O presidente Luiz Inácio Lula da Silva aproveitou a cerimônia de recebimento do título de doutor Honoris Causa pela Universidade Nacional da Malásia, neste sábado (25), para disparar críticas contundentes contra a continuidade do conflito em Gaza e o que chamou de “inércia moral” internacional em relação à criação do Estado palestino. Sem meias palavras, o petista também mirou nas políticas tarifárias dos Estados Unidos — embora não tenha citado diretamente o nome de Donald Trump.
“As comunidades universitárias em todo o mundo têm elevado suas vozes contra a brutalidade do genocídio em Gaza e contra a inércia moral, que impede até hoje que o Estado Palestino seja criado”, afirmou Lula durante o discurso em Putrajaya, capital administrativa malaia. O presidente reforçou que são os jovens que costumam recordar à humanidade que a paz é o valor mais precioso.
Recado aos EUA sem citar Trump
Ao defender o multilateralismo e criticar o uso de tarifas como mecanismo de coerção, Lula deixou claro o alvo de sua insatisfação: os Estados Unidos de Donald Trump. No início de agosto, o governo norte-americano aumentou em 50% as tarifas de importação sobre produtos brasileiros, medida que gerou desconforto diplomático e econômico.
“Nações que não se dobram ao colonialismo e à dicotomia da Guerra Fria não se intimidarão diante de ameaças irresponsáveis”, declarou o presidente brasileiro, em tom firme. A frase soa como recado direto a Washington, embora o nome de Trump não tenha sido pronunciado.
O encontro entre Lula e Trump está marcado para este domingo (26), justamente para tratar da questão tarifária. A reunião acontece em meio à pressão do setor produtivo brasileiro, que vê nas sobretaxas uma ameaça direta às exportações e ao equilíbrio comercial entre os dois países.
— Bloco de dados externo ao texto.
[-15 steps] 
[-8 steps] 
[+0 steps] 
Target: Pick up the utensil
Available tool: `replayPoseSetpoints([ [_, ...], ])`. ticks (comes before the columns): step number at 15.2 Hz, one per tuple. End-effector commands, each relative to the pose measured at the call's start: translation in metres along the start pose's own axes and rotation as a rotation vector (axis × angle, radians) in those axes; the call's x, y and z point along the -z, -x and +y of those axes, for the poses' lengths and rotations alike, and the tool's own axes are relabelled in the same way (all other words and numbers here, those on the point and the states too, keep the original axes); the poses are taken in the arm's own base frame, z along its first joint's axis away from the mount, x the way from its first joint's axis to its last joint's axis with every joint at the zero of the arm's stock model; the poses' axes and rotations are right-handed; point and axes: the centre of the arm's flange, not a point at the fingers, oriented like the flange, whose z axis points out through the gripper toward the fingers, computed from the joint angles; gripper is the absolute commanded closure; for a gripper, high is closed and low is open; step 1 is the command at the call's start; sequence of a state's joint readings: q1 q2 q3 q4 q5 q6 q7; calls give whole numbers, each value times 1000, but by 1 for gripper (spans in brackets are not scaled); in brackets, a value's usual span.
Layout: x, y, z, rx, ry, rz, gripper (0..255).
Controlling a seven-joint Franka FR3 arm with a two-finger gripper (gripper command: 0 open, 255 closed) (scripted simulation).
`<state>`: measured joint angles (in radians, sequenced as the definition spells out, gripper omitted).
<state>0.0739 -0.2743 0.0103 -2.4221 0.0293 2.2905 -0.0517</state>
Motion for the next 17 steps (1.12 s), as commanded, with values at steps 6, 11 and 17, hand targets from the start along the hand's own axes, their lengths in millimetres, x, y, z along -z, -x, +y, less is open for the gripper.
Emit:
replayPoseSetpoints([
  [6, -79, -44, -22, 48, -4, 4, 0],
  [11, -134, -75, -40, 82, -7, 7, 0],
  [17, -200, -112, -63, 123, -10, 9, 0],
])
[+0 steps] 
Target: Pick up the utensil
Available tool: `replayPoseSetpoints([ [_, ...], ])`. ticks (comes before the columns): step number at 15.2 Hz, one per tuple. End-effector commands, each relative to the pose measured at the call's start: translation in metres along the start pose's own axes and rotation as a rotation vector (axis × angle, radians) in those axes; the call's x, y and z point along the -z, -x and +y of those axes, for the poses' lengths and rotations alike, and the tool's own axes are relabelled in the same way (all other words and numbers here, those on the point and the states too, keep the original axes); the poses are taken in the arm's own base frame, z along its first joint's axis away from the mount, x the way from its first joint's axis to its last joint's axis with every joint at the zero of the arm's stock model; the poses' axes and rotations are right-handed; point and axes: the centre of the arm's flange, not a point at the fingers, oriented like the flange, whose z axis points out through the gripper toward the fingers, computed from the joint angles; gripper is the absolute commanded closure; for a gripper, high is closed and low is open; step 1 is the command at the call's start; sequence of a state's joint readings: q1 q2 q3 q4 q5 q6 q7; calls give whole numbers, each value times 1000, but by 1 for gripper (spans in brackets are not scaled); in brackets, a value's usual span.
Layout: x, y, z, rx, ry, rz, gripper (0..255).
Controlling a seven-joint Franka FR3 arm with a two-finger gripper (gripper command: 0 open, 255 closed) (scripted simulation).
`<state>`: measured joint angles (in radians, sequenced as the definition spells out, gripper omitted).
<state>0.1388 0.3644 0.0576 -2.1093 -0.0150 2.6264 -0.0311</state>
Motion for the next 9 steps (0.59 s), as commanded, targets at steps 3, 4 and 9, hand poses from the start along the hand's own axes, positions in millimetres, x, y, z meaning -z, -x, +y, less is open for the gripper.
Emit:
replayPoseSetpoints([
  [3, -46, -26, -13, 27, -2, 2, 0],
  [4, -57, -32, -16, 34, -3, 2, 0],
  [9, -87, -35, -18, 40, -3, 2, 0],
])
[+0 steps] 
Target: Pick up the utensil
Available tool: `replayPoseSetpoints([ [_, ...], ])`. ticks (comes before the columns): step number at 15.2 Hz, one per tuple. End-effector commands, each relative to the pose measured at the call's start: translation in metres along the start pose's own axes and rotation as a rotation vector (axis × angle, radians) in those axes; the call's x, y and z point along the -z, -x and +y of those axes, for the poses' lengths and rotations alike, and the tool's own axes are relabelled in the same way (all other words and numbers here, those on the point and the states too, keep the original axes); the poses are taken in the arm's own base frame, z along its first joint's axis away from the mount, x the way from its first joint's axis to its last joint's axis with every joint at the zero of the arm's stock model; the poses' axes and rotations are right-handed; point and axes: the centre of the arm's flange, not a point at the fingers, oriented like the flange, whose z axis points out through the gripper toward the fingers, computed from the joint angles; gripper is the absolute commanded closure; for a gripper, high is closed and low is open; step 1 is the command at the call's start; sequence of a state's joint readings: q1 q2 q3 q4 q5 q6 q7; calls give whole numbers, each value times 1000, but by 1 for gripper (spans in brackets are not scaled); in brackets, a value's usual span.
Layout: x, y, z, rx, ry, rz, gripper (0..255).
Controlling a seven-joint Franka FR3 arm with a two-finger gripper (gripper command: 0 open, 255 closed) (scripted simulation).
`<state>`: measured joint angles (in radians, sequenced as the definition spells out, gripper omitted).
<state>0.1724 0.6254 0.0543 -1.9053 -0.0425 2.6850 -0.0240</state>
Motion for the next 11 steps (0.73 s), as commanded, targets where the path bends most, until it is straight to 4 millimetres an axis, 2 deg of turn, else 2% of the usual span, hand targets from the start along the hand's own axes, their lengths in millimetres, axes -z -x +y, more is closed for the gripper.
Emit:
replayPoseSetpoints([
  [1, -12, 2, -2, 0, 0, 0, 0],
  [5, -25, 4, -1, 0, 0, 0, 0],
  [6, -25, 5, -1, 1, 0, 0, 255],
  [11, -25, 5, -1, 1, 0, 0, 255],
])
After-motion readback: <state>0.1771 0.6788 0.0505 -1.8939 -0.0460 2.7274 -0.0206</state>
Reforma da ONU e crítica ao FMI
Lula também cobrou mudanças estruturais nos organismos internacionais, especialmente no Conselho de Segurança da ONU. Para o petista, sem maior representatividade, o órgão segue “inoperante e incapaz de responder aos desafios do nosso tempo”.
O presidente foi além e denunciou o que considera uma assimetria brutal no sistema financeiro global. Segundo Lula, os países ricos detêm nove vezes mais poder de voto no Fundo Monetário Internacional (FMI) do que as nações do Sul Global — termo que engloba países da América Latina, Ásia e África com histórico de colonialismo e desigualdades socioeconômicas.
“É a hora de interromper os mecanismos que sustentam há séculos o financiamento do mundo desenvolvido às custas de economias emergentes em desenvolvimento”, bradou.
Desigualdade global e bilionários
O mandatário brasileiro trouxe números para embasar sua crítica ao modelo neoliberal. Desde 2015, apenas 3 mil bilionários acumularam US$ 6,5 trilhões — cifra que supera o Produto Interno Bruto (PIB) nominal da Asean (Associação de Nações do Sudeste Asiático) e do Brasil somados.
“Não podemos vislumbrar um mundo diferente sem questionar um modelo neoliberal que aprofunda desigualdades”, afirmou Lula, defendendo que a estrutura financeira mundial direcione recursos para o desenvolvimento sustentável das nações emergentes.
O presidente também criticou o protecionismo e a paralisia da Organização Mundial do Comércio (OMC), que, segundo ele, impõem uma situação de assimetria insustentável para os países do Sul Global.
Agenda na Malásia
Lula permanece na Malásia até terça-feira (28), quando participa de encontro com empresários locais e da Asean. A visita busca fortalecer laços comerciais e políticos com o bloco asiático, em momento no qual o Brasil tenta diversificar parcerias e reduzir a dependência do mercado norte-americano.
A reunião deste domingo com Trump, porém, deve ser o ponto mais tenso da agenda. O desfecho da conversa pode definir o tom das relações comerciais entre Brasil e Estados Unidos nos próximos meses — e indicar se Lula conseguirá reverter, ao menos parcialmente, a política tarifária que tem incomodado Brasília.